§ **Task description**
Reproduce the data below in full and exclude every picture.

§ **Dataset content**
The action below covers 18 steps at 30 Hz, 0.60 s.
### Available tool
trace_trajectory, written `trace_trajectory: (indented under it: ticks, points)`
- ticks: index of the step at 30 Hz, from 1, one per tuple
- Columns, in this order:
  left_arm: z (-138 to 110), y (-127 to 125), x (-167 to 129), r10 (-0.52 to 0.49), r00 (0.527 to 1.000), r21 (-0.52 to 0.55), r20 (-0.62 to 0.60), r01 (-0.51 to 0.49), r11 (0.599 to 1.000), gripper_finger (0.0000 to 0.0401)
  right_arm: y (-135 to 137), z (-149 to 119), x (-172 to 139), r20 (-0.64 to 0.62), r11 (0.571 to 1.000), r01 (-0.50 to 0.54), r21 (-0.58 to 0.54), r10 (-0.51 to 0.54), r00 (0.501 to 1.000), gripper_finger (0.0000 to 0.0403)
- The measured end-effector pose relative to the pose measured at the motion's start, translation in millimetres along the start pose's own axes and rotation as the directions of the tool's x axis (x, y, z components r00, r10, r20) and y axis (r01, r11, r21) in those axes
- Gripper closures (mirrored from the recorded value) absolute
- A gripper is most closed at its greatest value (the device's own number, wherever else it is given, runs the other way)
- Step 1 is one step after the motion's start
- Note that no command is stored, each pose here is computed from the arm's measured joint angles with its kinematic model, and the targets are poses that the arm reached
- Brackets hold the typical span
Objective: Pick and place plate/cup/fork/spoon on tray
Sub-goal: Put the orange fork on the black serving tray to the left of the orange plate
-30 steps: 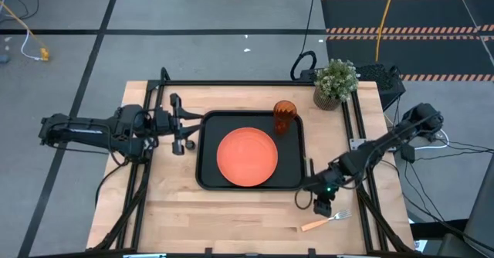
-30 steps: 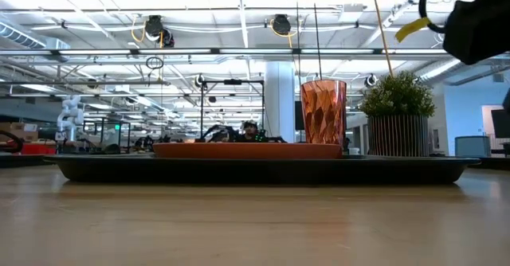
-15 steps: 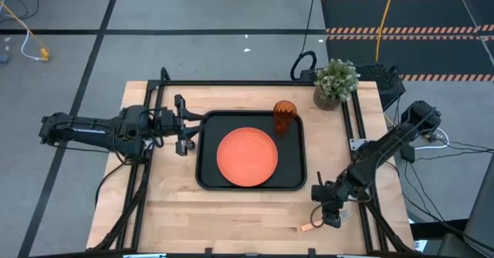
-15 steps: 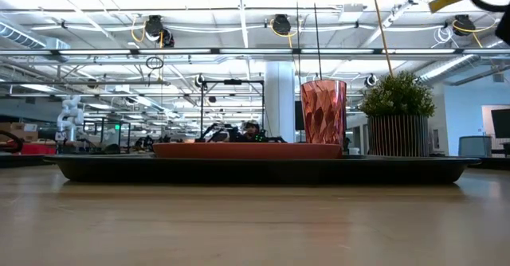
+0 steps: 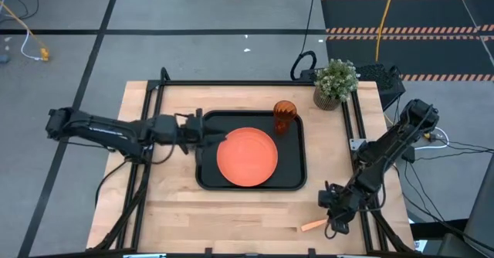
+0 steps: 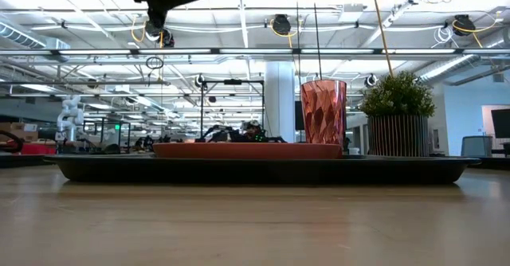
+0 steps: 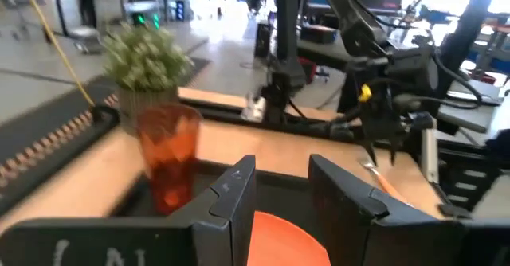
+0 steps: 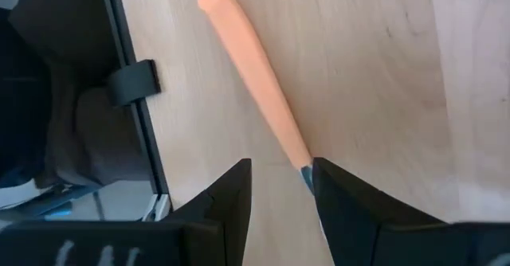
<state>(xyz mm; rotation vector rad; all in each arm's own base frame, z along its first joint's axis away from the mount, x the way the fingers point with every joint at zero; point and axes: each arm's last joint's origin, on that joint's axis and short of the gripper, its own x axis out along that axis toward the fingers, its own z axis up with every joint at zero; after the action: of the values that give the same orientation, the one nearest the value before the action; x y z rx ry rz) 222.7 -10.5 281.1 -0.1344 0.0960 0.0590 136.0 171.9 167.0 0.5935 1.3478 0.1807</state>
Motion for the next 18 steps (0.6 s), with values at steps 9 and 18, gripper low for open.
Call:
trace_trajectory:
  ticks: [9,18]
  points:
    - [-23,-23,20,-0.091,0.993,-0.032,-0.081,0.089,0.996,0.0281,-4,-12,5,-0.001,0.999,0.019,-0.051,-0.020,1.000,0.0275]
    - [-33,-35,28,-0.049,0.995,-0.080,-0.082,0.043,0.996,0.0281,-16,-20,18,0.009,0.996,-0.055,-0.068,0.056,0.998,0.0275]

§ **Exercise solution**
The action below covers 18 steps at 30 Hz, 0.60 s.
### Available tool
trace_trajectory, written `trace_trajectory: (indented under it: ticks, points)`
- ticks: index of the step at 30 Hz, from 1, one per tuple
- Columns, in this order:
  left_arm: z (-138 to 110), y (-127 to 125), x (-167 to 129), r10 (-0.52 to 0.49), r00 (0.527 to 1.000), r21 (-0.52 to 0.55), r20 (-0.62 to 0.60), r01 (-0.51 to 0.49), r11 (0.599 to 1.000), gripper_finger (0.0000 to 0.0401)
  right_arm: y (-135 to 137), z (-149 to 119), x (-172 to 139), r20 (-0.64 to 0.62), r11 (0.571 to 1.000), r01 (-0.50 to 0.54), r21 (-0.58 to 0.54), r10 (-0.51 to 0.54), r00 (0.501 to 1.000), gripper_finger (0.0000 to 0.0403)
- The measured end-effector pose relative to the pose measured at the motion's start, translation in millimetres along the start pose's own axes and rotation as the directions of the tool's x axis (x, y, z components r00, r10, r20) and y axis (r01, r11, r21) in those axes
- Gripper closures (mirrored from the recorded value) absolute
- A gripper is most closed at its greatest value (the device's own number, wherever else it is given, runs the other way)
- Step 1 is one step after the motion's start
- Note that no command is stored, each pose here is computed from the arm's measured joint angles with its kinematic model, and the targets are poses that the arm reached
- Brackets hold the typical span
Objective: Pick and place plate/cup/fork/spoon on tray
Sub-goal: Put the orange fork on the black serving tray to the left of the orange plate
-30 steps: 
-30 steps: 
-15 steps: 
-15 steps: 
+0 steps: 
+0 steps: 
+0 steps: 
+0 steps: 
<state>(xyz mm; rotation vector rad; all in each arm's own base frame, z along its first joint's axis away from the mount, x the way the fingers point with every joint at zero; point and axes: each arm's last joint's origin, on that joint's axis and short of the gripper, its own x axis out along that axis toward the fingers, its own z axis up with every joint at zero; after the action: of the values that give the same orientation, the one nearest the value before the action; x y z rx ry rz) 222.7 -10.5 281.1 -0.1344 0.0960 0.0590 136.0 171.9 167.0 0.5935 1.3478 0.1807</state>
Motion for the next 18 steps (0.6 s), with values at steps 9 and 18, gripper low for open.
Call:
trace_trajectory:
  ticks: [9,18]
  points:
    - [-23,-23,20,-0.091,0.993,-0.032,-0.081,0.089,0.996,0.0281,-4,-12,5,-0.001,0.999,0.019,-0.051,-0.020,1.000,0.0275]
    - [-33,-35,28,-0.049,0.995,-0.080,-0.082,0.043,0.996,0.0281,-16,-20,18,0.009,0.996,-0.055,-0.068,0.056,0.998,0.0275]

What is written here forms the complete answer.